West's Afghan hopes collide with reality.

AuthorHart, Michael
PositionReport

The West's military engagement in Afghanistan is entering its eleventh year and has another two years to go before the end of combat operations in 2013 or 2014. Whatever the result of the international conferences that began last year in Istanbul and Bonn to elicit support for a successor state, one thing is clear: after Western forces draw down, Afghanistan won't bear much resemblance to the Western vision that fueled the intervention in the first place. However effective Western military organizations are in transitioning to Afghan control, the country's future will not be decided primarily by the residual structures and legacies of Western involvement, the current Taliban insurgency or even any formal process of reconciliation. Rather, it will be decided more by the country's ethnic character, the particular nature of local and national governance, and the influence of neighboring powers with enduring geopolitical and strategic imperatives in the region far stronger than those of the West.

In other words, the future of Afghanistan will be determined by forces that antedate the latest Western effort to direct a turbulent area--and which probably will long survive this and future efforts to dominate the country.

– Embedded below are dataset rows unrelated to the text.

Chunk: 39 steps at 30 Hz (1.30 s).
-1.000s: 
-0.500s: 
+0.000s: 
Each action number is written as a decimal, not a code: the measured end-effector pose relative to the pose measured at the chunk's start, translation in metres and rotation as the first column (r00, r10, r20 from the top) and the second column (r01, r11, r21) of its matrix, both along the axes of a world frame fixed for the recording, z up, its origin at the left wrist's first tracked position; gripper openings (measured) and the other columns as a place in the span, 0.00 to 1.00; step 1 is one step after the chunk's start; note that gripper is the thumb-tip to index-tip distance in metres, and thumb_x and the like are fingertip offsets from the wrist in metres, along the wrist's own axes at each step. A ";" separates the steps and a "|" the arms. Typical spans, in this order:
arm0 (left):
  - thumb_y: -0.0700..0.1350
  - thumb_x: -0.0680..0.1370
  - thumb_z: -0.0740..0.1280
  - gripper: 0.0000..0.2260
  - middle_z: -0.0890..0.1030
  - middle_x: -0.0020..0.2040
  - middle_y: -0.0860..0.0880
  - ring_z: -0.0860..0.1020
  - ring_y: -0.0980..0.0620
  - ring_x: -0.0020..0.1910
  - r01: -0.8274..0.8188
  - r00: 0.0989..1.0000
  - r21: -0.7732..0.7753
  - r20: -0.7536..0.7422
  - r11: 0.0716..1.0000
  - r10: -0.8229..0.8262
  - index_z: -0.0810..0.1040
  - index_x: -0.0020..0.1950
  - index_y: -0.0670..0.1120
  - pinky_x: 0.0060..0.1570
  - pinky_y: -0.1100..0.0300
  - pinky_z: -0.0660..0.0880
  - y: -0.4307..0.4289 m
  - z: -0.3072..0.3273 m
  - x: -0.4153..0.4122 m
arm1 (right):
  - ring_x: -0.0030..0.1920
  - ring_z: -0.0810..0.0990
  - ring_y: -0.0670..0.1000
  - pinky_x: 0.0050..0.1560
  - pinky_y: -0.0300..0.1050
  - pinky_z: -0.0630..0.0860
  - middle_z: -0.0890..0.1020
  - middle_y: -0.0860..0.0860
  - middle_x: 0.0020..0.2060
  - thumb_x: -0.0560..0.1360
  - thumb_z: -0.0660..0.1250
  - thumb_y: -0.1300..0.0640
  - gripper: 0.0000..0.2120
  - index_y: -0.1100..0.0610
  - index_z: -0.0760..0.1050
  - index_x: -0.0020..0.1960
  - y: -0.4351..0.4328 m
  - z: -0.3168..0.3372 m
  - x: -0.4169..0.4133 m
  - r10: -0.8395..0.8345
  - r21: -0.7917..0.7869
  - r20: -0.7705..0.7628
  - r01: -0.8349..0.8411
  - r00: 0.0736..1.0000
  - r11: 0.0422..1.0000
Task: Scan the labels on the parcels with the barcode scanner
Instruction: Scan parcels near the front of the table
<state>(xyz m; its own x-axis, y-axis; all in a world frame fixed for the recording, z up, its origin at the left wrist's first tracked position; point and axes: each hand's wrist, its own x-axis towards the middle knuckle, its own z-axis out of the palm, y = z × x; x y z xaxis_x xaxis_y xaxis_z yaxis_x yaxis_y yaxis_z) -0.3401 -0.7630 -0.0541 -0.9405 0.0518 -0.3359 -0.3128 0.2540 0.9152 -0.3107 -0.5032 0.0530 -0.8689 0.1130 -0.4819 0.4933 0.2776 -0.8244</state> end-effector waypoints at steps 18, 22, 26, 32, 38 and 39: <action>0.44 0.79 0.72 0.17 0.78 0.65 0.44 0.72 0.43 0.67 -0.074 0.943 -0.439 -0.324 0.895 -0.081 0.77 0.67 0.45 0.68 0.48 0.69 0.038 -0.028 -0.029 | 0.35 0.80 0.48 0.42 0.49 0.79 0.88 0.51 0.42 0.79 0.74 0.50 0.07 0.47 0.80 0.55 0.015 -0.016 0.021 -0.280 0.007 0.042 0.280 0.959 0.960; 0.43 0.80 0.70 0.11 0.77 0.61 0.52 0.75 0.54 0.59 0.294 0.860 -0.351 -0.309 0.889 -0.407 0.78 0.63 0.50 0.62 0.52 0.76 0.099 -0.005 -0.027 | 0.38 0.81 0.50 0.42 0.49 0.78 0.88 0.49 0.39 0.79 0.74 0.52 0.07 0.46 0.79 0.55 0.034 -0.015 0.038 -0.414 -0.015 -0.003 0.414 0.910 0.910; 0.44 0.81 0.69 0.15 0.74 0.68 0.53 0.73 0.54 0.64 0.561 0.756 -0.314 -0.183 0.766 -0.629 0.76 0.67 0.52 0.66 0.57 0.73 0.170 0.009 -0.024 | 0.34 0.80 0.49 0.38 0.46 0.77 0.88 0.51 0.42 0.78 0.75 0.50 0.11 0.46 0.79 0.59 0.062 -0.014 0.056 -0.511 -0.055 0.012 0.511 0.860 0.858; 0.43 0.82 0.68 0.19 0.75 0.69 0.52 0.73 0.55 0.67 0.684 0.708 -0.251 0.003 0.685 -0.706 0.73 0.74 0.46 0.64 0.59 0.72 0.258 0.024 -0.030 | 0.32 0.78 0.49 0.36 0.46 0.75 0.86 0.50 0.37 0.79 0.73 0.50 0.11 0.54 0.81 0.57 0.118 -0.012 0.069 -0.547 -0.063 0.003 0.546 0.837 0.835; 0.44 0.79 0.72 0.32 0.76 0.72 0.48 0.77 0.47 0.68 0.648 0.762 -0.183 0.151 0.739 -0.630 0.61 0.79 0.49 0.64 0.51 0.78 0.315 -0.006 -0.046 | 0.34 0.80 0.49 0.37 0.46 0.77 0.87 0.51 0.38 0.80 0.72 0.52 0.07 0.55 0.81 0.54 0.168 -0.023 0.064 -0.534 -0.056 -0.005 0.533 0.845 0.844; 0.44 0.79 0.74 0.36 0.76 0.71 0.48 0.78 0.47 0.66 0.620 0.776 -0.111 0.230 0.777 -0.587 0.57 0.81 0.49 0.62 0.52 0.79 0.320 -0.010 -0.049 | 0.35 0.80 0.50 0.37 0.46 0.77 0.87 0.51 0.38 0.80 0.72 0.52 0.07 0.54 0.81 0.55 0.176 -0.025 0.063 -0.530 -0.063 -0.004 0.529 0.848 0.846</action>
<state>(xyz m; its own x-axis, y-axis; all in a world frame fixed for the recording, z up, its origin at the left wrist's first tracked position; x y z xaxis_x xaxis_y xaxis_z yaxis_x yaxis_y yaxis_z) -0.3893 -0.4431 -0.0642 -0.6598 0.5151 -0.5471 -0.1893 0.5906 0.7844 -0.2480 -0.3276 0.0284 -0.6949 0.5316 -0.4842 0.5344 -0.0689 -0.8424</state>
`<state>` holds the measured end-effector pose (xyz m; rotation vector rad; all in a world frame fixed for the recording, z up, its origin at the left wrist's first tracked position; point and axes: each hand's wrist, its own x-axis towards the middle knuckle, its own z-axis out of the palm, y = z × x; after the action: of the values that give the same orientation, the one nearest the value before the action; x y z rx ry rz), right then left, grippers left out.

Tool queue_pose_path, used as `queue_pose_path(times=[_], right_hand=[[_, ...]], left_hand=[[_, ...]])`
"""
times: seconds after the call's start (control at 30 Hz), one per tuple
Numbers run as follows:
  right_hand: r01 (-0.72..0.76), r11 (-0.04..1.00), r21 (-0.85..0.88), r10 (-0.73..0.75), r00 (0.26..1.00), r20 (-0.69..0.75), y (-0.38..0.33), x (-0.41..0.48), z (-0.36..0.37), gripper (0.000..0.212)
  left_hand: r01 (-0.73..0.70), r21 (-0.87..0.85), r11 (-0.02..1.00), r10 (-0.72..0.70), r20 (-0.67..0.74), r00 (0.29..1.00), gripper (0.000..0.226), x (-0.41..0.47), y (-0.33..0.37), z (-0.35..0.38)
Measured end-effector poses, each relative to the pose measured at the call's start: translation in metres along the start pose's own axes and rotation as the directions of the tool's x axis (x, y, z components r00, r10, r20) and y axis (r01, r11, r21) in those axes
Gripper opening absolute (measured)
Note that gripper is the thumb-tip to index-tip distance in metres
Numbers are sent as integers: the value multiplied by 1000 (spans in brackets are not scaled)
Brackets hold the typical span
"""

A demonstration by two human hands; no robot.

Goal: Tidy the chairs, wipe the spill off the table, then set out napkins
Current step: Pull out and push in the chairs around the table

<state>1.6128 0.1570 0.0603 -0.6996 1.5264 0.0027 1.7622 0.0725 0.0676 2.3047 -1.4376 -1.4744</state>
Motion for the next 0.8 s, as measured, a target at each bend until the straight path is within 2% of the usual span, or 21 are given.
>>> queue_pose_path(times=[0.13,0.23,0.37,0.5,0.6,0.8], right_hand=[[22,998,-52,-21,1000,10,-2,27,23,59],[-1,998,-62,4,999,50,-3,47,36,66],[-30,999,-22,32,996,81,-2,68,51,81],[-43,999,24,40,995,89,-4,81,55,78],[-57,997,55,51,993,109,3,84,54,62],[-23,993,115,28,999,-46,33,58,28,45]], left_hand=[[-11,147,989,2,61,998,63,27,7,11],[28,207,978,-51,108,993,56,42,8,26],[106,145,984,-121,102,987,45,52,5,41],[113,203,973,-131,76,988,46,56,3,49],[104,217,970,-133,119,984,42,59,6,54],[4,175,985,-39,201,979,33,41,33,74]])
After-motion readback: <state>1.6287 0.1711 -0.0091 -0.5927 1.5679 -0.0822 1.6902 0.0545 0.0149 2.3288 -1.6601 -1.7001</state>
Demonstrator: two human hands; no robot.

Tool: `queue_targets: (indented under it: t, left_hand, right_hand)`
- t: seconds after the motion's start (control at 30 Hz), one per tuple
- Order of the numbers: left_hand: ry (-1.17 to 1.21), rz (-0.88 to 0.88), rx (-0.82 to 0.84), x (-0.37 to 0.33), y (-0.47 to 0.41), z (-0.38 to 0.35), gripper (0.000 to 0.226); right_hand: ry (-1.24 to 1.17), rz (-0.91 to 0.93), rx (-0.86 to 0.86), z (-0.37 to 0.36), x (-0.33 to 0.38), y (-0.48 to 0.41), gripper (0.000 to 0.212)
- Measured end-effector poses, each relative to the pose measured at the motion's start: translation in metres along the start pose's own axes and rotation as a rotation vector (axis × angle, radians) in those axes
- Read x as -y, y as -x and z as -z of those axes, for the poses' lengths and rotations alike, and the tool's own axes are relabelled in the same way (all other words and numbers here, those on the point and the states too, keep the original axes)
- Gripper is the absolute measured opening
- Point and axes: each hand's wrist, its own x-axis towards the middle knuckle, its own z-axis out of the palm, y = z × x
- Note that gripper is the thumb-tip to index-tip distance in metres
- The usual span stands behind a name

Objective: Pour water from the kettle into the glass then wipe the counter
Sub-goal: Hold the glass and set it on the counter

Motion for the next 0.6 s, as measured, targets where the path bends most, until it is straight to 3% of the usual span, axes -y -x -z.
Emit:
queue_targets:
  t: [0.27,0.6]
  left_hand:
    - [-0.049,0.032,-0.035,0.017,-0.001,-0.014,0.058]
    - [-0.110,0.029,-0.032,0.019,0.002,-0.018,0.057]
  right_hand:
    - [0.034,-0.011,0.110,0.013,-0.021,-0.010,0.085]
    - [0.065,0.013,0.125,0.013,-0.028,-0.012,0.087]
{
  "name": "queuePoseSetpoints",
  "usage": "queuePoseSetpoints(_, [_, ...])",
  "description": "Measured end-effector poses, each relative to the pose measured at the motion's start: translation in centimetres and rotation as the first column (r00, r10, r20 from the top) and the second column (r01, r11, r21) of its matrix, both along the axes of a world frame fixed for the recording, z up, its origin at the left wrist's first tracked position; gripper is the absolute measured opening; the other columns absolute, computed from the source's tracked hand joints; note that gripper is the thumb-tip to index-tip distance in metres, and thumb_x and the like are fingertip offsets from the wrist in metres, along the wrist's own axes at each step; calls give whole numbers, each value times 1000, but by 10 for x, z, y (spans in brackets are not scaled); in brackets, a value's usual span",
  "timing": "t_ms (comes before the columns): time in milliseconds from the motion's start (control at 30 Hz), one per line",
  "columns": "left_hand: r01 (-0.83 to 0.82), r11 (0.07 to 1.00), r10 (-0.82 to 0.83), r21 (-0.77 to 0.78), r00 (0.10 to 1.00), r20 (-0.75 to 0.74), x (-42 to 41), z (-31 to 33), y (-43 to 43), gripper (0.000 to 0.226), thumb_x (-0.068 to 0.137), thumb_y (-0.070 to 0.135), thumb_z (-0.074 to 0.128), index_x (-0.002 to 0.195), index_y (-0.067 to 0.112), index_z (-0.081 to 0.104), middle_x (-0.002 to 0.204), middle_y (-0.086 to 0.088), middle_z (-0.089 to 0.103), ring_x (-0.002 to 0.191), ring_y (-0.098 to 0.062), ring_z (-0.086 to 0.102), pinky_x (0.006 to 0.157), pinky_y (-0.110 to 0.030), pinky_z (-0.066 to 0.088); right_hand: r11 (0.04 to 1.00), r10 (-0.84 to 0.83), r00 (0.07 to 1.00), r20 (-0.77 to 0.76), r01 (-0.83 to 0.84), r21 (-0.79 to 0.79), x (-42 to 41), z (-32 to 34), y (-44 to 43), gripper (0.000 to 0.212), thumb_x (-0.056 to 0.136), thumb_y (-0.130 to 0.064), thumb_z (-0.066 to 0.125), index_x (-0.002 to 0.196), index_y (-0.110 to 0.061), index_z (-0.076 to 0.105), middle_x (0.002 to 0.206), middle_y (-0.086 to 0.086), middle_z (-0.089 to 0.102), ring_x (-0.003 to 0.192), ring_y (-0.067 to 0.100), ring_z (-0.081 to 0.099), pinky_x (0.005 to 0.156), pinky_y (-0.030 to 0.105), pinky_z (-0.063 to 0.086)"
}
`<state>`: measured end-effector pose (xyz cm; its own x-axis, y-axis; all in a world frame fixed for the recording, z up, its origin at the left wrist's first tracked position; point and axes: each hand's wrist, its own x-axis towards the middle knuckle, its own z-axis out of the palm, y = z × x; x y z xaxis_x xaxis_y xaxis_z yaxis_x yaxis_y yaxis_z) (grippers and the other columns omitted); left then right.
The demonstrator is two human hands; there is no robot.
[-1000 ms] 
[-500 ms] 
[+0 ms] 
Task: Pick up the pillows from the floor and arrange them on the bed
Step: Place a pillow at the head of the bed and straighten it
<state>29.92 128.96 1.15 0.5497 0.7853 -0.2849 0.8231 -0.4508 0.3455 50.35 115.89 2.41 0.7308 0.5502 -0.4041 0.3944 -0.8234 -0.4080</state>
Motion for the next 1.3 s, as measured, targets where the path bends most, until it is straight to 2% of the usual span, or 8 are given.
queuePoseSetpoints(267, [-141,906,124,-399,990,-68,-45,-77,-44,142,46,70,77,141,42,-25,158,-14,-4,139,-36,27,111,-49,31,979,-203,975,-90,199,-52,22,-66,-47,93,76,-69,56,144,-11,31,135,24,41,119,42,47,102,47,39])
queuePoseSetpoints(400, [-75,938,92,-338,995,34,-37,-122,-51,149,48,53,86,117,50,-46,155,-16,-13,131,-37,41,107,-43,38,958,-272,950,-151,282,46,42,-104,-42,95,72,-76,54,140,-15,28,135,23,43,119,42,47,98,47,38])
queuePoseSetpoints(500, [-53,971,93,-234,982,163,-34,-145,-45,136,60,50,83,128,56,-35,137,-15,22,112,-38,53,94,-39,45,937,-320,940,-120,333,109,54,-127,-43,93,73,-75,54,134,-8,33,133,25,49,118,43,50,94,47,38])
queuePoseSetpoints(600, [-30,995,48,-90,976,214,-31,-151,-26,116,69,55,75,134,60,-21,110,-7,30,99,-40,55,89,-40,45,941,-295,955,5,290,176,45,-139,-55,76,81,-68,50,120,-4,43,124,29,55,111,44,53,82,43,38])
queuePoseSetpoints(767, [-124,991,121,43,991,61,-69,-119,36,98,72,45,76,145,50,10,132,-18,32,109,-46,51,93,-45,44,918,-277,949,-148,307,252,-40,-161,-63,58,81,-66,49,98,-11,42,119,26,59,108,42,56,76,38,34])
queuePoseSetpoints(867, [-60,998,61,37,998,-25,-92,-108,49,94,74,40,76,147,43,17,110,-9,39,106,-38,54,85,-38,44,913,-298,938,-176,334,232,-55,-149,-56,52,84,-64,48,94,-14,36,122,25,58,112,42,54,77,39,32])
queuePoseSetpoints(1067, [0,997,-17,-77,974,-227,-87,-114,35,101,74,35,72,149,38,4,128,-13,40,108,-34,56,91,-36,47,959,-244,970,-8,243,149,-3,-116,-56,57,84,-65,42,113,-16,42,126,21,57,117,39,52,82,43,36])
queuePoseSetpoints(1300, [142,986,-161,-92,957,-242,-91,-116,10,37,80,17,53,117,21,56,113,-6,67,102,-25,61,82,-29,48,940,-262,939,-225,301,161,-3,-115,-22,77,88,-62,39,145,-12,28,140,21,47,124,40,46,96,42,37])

Thus, it is possible to discern a picture of an Afghan future and to predict it will fall far short of the high hopes that attended Western engagement there following the al-Qaeda attacks in America on September 11, 2001. These were hopes of an Afghanistan ruled effectively by a central government in Kabul aligned with the West and capable of keeping the Taliban at bay. Instead, Western influence will be severely reduced. The central government in Kabul will probably be weak, as it has been for most of Afghanistan's history. The centrifugal effect of Afghanistan's ethnic geography will be exacerbated by intensified involvement, directly and by proxy, of competing external powers. Pakistani, Indian and Iranian influence will increase, as will that of the Afghan Taliban in Pashtun-majority areas and probably within the Kabul political establishment. In the absence of a significant improvement in the relationship between India and Pakistan, their geopolitical competition, played out by proxy, could become the dominant ideological conflict inside Afghanistan. Given the weakness of the Afghan national polity, endemic corruption and economic dependence on international aid, the long-term survival of any successor regime is doubtful, even without the challenge of a Taliban insurgency more coherent than the mujahideen insurgency of the late 1980s and early 1990s.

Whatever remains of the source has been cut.